» **Activity**
The required result is the number of lines in this material containing the word "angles". Write that number and no other text.
• • •
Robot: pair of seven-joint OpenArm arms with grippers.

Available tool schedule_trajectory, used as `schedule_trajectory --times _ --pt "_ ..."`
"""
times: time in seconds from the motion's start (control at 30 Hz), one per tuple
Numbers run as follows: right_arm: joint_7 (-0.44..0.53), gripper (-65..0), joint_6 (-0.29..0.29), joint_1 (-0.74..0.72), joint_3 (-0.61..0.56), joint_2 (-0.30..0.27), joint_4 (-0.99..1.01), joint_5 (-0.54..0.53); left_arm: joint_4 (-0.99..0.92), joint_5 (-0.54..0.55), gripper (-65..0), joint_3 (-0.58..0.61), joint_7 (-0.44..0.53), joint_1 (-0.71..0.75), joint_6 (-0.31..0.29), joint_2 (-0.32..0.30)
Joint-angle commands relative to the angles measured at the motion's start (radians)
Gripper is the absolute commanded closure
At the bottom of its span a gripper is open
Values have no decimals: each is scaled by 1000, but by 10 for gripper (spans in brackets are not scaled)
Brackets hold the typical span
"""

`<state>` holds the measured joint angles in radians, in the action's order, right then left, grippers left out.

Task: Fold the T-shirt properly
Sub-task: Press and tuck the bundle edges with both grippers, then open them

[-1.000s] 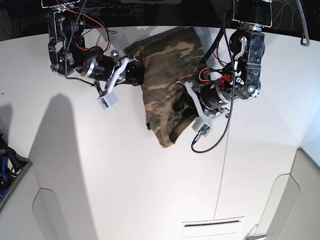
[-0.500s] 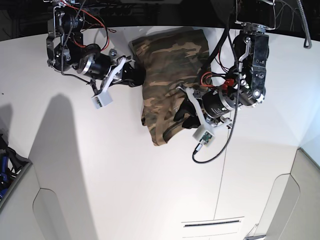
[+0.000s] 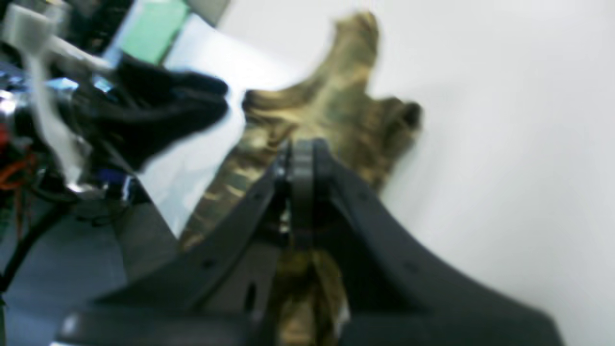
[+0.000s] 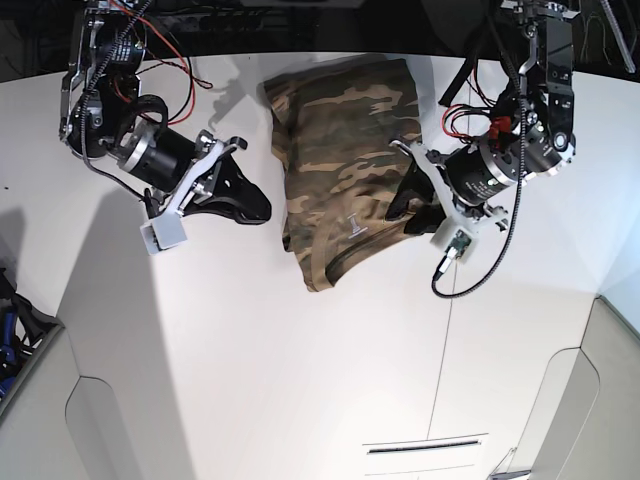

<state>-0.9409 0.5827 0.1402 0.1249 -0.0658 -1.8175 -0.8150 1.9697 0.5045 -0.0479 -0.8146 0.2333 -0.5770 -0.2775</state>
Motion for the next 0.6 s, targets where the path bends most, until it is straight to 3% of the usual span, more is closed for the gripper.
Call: schedule_trajectory --times 0.0,0.37,0.57 --pt "16 0 9 -22 -13 6 -17 -21 19 30 -216 -16 21 4 -2 -5" --pt "92 0 8 -166 -187 35 102 251 19 57 -216 -86 17 90 -3 -5" --pt "122 0 8 -252 -193 35 364 267 -31 57 -216 -85 22 101 -3 -1"
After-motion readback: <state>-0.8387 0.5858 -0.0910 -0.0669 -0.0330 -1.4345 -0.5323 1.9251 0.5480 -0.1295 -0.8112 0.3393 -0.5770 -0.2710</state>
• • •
» **Result below**
2